La réforme de la fonction publique, présentée hier en Conseil des ministres par le ministre de l'Action et des Comptes publics, Gérald Darmanin, et son secrétaire d'État, Olivier Dussopt, va-t-elle permettre de moderniser les services publics comme le proclame le gouvernement, ou, au contraire, en entériner leur recul selon les syndicats qui rejettent unanimement le texte ?
Le projet de loi, qui doit être adopté «avant l'été» pour une application «au 1er janvier 2020», présente en tout cas toute une série de mesures à même de hérisser les fonctionnaires : recours accru aux contractuels, rémunération individualisée au mérite, réforme des instances de représentation du personnel calquée sur ce qui a été décidé pour les entreprises par les ordonnances Pénicaud en 2017, renforcement de la mobilité, ruptures conventionnelles, etc. Les syndicats de fonctionnaires craignent un démembrement de fait de la fonction publique et la fin d'un statut que la réalité du travail quotidien des agents publics justifie encore amplement. Appliquer les méthodes du privé au public ? Très peu pour eux.
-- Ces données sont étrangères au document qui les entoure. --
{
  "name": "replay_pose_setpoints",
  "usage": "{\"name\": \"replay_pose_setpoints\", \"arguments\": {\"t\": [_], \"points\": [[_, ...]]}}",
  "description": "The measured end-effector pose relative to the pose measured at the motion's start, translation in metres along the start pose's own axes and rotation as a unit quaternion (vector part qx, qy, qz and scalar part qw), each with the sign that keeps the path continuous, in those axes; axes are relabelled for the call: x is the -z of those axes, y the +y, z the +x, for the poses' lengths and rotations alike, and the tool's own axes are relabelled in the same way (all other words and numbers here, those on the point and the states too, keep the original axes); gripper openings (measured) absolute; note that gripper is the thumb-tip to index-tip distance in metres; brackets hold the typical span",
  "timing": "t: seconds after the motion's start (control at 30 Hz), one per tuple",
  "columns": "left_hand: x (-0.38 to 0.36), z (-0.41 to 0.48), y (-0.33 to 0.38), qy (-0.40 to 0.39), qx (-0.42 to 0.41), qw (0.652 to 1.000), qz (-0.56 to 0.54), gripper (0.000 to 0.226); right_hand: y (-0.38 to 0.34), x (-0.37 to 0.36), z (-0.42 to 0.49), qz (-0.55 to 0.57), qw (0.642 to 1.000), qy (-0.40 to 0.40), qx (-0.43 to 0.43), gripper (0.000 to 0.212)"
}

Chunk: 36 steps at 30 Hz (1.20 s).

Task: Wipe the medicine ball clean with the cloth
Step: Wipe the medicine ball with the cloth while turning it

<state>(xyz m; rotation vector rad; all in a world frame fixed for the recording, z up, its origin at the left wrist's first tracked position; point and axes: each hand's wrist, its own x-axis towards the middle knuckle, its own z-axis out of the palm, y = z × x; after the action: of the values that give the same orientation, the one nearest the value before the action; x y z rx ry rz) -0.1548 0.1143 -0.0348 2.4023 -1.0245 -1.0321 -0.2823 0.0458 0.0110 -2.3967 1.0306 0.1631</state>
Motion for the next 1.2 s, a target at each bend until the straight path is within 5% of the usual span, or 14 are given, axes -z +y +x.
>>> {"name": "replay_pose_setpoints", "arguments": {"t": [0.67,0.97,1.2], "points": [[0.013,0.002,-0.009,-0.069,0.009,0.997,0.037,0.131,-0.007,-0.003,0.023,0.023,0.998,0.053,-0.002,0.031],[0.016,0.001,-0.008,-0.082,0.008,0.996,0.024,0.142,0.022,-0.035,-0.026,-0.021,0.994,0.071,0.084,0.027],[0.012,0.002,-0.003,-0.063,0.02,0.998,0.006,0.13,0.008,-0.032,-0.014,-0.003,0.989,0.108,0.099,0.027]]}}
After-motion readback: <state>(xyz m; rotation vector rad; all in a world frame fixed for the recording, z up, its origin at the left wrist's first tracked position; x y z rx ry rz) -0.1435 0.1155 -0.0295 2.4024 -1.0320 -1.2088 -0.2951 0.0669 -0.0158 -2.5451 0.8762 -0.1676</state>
Sur cette réforme déjà explosive, Gérald Darmanin a jeté mardi un peu plus d'huile sur le feu en évoquant le temps de travail. S'appuyant sur un rapport de l'Inspection générale des finances (IGF) montrant que 310 000 agents de l'Etat sur 1,1 million travaillent moins que le seuil légal de 1 607 heures par an, le ministre a glissé qu'il «souhaiterai (t) que dans la Fonction publique d'Etat et la Fonction publique territoriale, les fonctionnaires fassent 35 heures comme tous les Français qui travaillent dans une entreprise.» Agiter – à dessein ? – le chiffon rouge des «fonctionnaires qui ne travaillent pas assez» et opposer public et privé est pour le moins très maladroit. L'ambitieux ministre n'aurait-il pas dû, plutôt que de stigmatiser, amener au contraire un peu de sérénité ?
Car ce dossier en manque cruellement alors même qu'il aurait pu dégager un consensus. Il est aussi légitime de mettre sur la table la hausse de 49 % de fonctionnaires en vingt ans dans les collectivités territoriales, la baisse de la d épense publique, que d'évoquer la rémunération, les conditions de travail et les évolutions de carrière des fonctionnaires. Pour honorer la promesse présidentielle qui doit permettre la suppression de 120 000 agents sur le quinquennat, le gouvernement a confondu vitesse et précipitation en ne donnant pas suffisamment leur place aux corps intermédiaires que sont les syndicats.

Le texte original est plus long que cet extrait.